Por Redacción, Junio 03, 2026
La cooperación bilateral entre México y Estados Unidos sufrió un freno abrupto. Tras meses de calificar la relación en materia migratoria y de seguridad como “histórica”, la presidenta Claudia Sheinbaum reconoció que el panorama cambió radicalmente a raíz de una operación encubierta de agentes estadounidenses en Chihuahua.
El incidente, que ya se perfila como el mayor desafío de soberanía en lo que va del año, detonó un choque directo entre el respeto al voto popular y las exigencias judiciales de Washington.
El punto de quiebre en el norte
La tensión comenzó cuando se detectó la presencia de agentes de la CIA operando de forma clandestina (sin registro ante la Cancillería mexicana) en territorio chihuahuense. De acuerdo con las indagatorias locales:
- El hallazgo: Los agentes ubicaron un laboratorio de drogas, pero se retiraron sin intervenirlo.
- El saldo: Dos oficiales estadounidenses perdieron la vida en circunstancias que aún investiga la Fiscalía General de la República (FGR).
- La respuesta de México: Se exigió la salida del país de los agentes sobrevivientes tras negarse a tramitar su acreditación legal.
La contraofensiva de Washington: Extradiciones de alto perfil
La respuesta del Departamento de Justicia de EE. UU. no tardó en llegar y elevó el tono del conflicto al solicitar formalmente la detención y extradición de 10 ciudadanos mexicanos.
El hecho no tiene precedentes: entre los señalados se encuentran un gobernador en funciones, un senador y un alcalde. Aunque el gobierno norteamericano no ha presentado las pruebas públicas de las acusaciones, dos de los implicados ya se entregaron voluntariamente a la justicia estadounidense.

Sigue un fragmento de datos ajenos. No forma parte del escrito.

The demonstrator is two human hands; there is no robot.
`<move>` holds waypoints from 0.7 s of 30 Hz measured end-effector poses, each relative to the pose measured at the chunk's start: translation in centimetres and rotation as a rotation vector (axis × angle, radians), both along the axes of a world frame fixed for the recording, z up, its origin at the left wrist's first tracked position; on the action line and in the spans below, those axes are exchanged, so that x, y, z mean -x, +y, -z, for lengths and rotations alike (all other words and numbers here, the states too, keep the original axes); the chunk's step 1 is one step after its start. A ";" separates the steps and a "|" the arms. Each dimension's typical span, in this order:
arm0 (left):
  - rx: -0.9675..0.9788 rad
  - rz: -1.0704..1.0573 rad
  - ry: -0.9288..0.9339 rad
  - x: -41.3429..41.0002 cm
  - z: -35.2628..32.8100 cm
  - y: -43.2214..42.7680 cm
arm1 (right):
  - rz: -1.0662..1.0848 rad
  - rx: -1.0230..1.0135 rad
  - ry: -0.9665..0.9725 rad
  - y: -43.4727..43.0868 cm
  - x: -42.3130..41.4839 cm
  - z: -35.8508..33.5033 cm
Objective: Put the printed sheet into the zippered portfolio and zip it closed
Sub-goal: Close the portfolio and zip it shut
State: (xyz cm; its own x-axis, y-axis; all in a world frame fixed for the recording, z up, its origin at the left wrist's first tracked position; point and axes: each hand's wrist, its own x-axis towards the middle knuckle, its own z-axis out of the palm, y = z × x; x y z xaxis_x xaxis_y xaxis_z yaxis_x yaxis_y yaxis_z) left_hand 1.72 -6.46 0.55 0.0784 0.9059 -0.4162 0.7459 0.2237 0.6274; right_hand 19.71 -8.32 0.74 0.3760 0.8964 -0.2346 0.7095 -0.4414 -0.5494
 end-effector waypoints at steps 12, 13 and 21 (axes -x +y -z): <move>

“¿Quién elige a los gobernadores? El pueblo”. — Claudia Sheinbaum, Presidenta de México, al equiparar la defensa de la autonomía actual con la resistencia histórica de Benito Juárez.
Soberanía sobre la mesa
Para el gobierno mexicano, ceder a estas solicitudes sin un debido proceso interno significaría permitir que una oficina extranjera remueva a autoridades electas por el voto popular.
Aunque la reducción del 97.5% en los encuentros migratorios fronterizos demostraba la efectividad de los acuerdos previos, la administración federal ha dejado claro que la coordinación tiene un límite innegociable: las decisiones sobre los funcionarios mexicanos se tomarán bajo las leyes e instituciones de este país, y no bajo presiones externas.